Leh: A World within a World
India is a treasure
house of diverse traditional, geographical and cultural embellishes as
reflected in its rich scenic beauty from tough terrains of breathtaking
Himalayas to spell bounding beaches of Rameshwaram. It has been a spiritual
guru of the world from the time immemorial and is emerging as a popular tourist
destination now.
Away from the cities,
lives an India where nature is still worshiped, people still live a very
simple life; visitors are welcomed with open arms and where it is so easy to be
happy!

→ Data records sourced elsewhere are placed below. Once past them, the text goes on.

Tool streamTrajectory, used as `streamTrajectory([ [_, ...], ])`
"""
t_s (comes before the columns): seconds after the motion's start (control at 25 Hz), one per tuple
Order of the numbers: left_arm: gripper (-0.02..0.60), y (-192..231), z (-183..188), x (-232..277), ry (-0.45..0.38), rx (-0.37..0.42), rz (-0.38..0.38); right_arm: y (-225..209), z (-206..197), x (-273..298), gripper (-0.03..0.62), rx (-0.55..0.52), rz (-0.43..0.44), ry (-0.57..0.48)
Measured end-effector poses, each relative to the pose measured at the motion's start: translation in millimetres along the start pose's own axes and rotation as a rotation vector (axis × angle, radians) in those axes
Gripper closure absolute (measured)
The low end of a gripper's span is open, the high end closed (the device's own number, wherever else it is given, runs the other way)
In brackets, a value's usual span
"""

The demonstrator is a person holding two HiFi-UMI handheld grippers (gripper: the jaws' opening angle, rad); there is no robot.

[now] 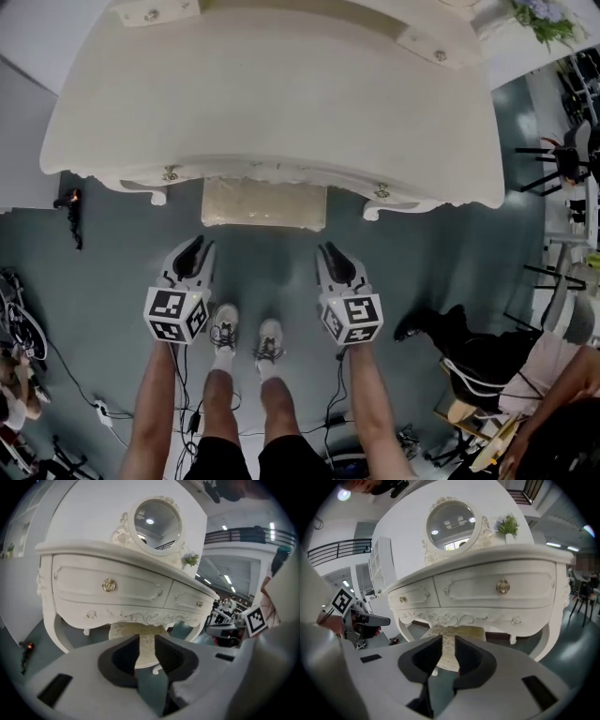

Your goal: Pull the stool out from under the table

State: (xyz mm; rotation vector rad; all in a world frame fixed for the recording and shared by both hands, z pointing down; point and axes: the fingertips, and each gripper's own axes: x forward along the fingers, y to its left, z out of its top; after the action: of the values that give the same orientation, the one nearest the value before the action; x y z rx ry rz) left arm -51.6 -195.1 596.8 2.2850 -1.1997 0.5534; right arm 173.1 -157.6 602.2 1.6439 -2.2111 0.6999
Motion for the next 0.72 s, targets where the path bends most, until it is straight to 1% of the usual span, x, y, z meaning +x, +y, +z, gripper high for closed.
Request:
streamTrajectory([
  [0.04, 0.487, 5.3, -6.7, 11.1, 0.005, -0.017, -0.013, -5.1, -9.5, 9.8, 0.494, 0.024, 0.016, 0.012],
  [0.08, 0.461, 10.2, -13.2, 21.8, 0.010, -0.029, -0.026, -9.8, -18.4, 19.6, 0.456, 0.047, 0.031, 0.024],
  [0.16, 0.378, 20.5, -24.4, 41.2, 0.025, -0.049, -0.049, -18.4, -33.9, 38.9, 0.407, 0.078, 0.055, 0.044],
  [0.24, 0.325, 32.4, -32.3, 55.7, 0.037, -0.067, -0.053, -27.0, -48.0, 56.4, 0.366, 0.082, 0.058, 0.065],
  [0.36, 0.250, 49.1, -39.2, 72.5, 0.039, -0.097, -0.053, -43.5, -65.8, 78.6, 0.330, 0.081, 0.025, 0.092],
  [0.44, 0.185, 58.3, -42.6, 83.8, 0.034, -0.124, -0.052, -56.0, -74.0, 92.0, 0.297, 0.102, 0.004, 0.098],
  [0.52, 0.152, 65.7, -48.9, 95.3, 0.042, -0.147, -0.048, -69.8, -79.0, 103.4, 0.258, 0.142, -0.008, 0.093],
  [0.56, 0.144, 69.0, -53.0, 100.9, 0.051, -0.155, -0.047, -76.7, -80.7, 108.2, 0.249, 0.170, -0.008, 0.088],
  [0.72, 0.137, 88.2, -66.8, 119.1, 0.069, -0.188, -0.045, -101.8, -90.4, 127.0, 0.214, 0.294, 0.009, 0.092],
])
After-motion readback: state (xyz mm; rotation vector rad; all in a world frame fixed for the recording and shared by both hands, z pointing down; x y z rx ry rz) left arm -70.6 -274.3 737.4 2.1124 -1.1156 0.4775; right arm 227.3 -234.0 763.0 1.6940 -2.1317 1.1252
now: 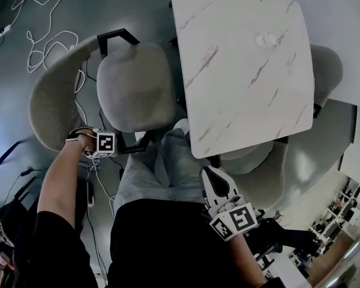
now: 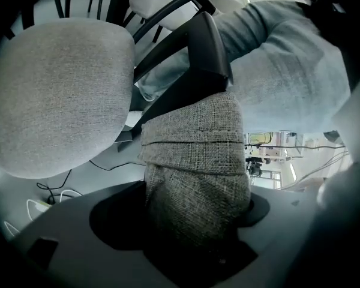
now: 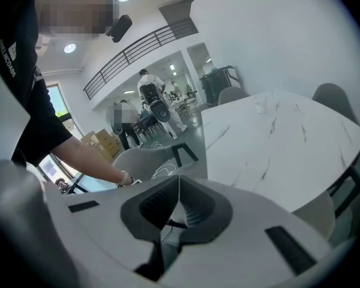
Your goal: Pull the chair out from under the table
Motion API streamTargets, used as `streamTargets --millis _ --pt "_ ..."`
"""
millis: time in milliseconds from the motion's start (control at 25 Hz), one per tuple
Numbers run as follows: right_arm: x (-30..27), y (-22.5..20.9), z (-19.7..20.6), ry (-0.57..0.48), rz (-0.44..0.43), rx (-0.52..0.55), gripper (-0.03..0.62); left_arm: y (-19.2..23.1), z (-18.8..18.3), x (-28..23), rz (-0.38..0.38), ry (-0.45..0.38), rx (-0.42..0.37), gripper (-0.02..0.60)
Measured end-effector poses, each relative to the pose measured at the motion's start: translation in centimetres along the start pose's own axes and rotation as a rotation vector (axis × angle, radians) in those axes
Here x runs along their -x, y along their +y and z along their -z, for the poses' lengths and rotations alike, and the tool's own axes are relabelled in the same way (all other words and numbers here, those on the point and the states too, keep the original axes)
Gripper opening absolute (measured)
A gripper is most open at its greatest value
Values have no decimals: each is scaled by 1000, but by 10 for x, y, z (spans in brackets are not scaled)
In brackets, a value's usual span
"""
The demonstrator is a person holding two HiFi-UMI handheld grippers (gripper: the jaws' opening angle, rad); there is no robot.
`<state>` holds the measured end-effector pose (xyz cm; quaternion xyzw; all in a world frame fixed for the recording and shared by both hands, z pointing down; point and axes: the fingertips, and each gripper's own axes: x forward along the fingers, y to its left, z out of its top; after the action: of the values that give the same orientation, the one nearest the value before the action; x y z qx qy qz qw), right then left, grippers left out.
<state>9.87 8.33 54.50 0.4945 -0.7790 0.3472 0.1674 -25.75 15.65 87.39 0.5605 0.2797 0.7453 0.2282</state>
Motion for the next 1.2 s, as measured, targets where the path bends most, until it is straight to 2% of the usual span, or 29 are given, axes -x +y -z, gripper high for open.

In the northernmost tip, weaved
between the Karakoram and Himalaya mountains, for centuries a vibrant yet
compassionate Tibetian- Buddhist Community has existed in the Indian state of
Jammu and Kashmir as the proud epitome of one of the nature’s most harsh
displays of beauty, better known as Ladakh. I had the good fortune of visiting this wonderful place in August 2014.
The Ladakhi economy was
traditionally self-sufficient with conventional agriculture and herding till
tourism became popular in the late 70s after first accessibility of motor
vehicles to this part of the world. Tourists around the world adore it for its unspoiled,
authentic and exotic charm. It is an
ideal destination, away from modernization and any kind of disturbance
from the outer world. Unfortunately, tourism has the potential of commoditizing its
serenity.
All those villages
which are frequently visited by tourists are completely changed or are in the process of transformation. For instance, Ladakhi denizens are inherently very hospitable and it was in their culture to invite people into their homes and offer them tea along the lines
of an ancient Indian tradition of “Atithi
devo bhavah”, which means that a guest should be treated in the highest regard like a God. However, having realized the profits which could be made by commercializing traditions and with the encroachment of a materialistic mindset in their attitudes, the tea is no more offered for free unless somebody is really lucky to have an authentic encounter.Even the monks are changing their traditionally austere customs and turning
into entrepreneurs by establishing businesses like restaurants, food
stalls, shops, hotels etc around sacred monasteries. Also, prayer halls in monasteries are being turned into museums for visitors and an additional fee is charged to
show around during special occasions. They now tweak the dates of their traditional festivals
to coincide with the tourist season from June to September which traditionally has had no historic
connection with their culture whatsoever. With the advent of tourism, people have become overly ambitious and their simple values and integrity are eroding with time.
Tourism has its own
pros and cons. Every society grows and evolves with time albeit at
the loss of authenticity which is carried forward from the past, but expecting it to not change would be utopian and unrealistic. However, I feel that a delicate balance needs to be maintained so that cultural and traditional values are preserved and passed onto the future generations. I am still relishing the
memories of one of the best journeys undertaken by me and the wonderful
local inhabitants I met on my way. Their emotional state and sense of security
is an inspiration for whole human race. Ladakh’s picturesque places have lasted
an unforgettable impact on my mind.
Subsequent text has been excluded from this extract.